*To do*.
For the data that follows, return each line unchanged and drop the pictures.

*Dataset content*.
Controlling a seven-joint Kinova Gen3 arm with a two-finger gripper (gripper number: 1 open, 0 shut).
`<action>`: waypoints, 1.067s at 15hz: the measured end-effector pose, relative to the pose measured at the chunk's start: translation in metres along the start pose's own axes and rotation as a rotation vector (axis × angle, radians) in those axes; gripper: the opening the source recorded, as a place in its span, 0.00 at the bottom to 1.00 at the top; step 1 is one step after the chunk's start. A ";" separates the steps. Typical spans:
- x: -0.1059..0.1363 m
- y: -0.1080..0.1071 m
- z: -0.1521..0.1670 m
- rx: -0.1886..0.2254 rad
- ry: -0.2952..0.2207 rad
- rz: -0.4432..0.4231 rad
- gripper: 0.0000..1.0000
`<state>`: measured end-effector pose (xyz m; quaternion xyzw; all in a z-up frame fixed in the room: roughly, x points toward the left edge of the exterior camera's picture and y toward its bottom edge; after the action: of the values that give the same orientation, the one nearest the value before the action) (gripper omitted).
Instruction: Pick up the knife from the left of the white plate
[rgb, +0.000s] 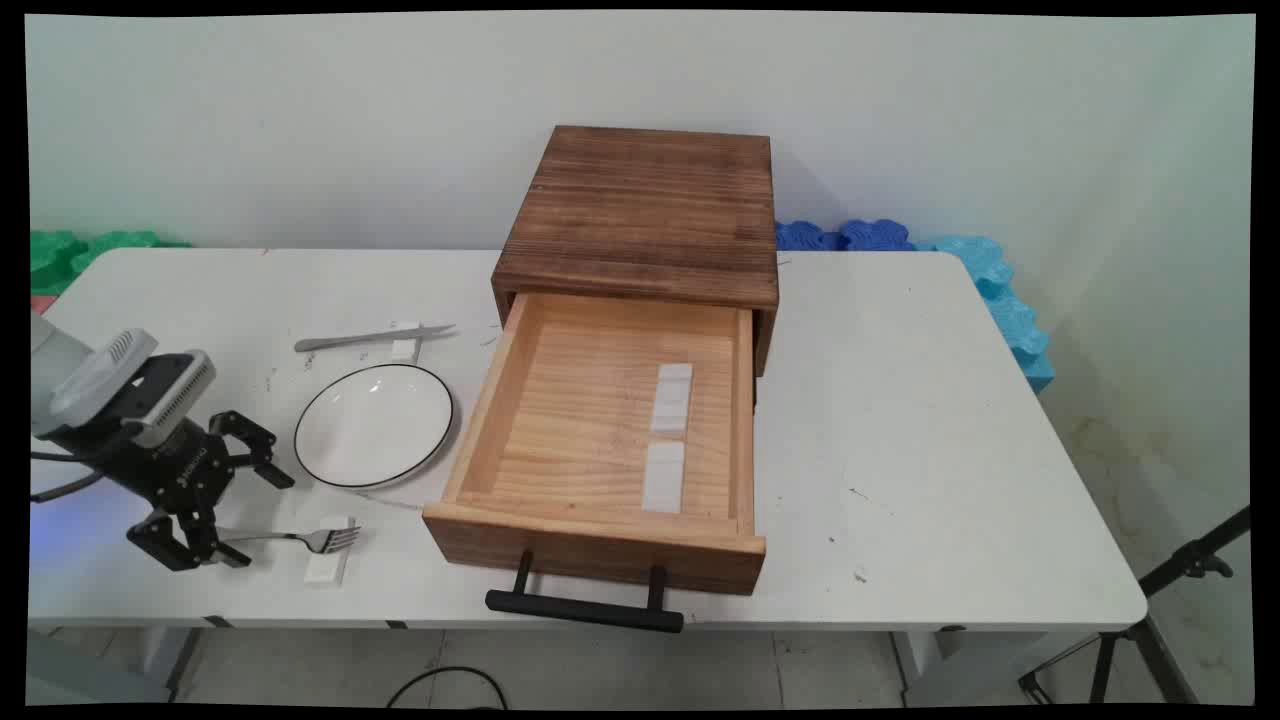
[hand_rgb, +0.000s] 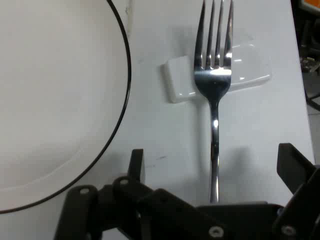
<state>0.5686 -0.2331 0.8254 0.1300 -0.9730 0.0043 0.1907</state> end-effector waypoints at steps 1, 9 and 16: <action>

*Solution for this exercise*.
Controlling a seven-joint Kinova Gen3 arm with a two-finger gripper (gripper number: 1 open, 0 shut).
`<action>`: waypoints, 1.067s at 15hz: the measured end-effector pose, relative to the pose measured at the chunk's start: translation in metres along the start pose's own axes and rotation as a rotation vector (axis × angle, radians) in those axes; gripper: the opening the source recorded, as a place in its span, 0.00 at the bottom to 1.00 at the top; step 1 is one step after the chunk's start. A ";" separates the steps. Typical spans:
- x: -0.1059..0.1363 m
- y: -0.1080..0.1071 m
- z: -0.1521..0.1670 m
- rx: -0.1886..0.2254 rad
- ry: -0.2952..0.2207 rad
- rz: -0.4432..0.4231 rad
- gripper: 0.0000..1.0000
`<state>`: measured end-effector pose (xyz m; quaternion xyzw; all in a z-up frame fixed in the room: roughly, x points toward the left edge of the exterior camera's picture and y toward its bottom edge; after the action: of the values that give the same orientation, the one nearest the value before the action) (gripper omitted).
Instruction: Pick up the knife from the left of the white plate
[rgb, +0.000s] 
[hand_rgb, +0.000s] 
<state>0.5686 -0.2331 0.8254 0.1300 -0.9730 0.0043 0.1907</state> end-effector waypoints at steps 1, 9 and 16: <action>

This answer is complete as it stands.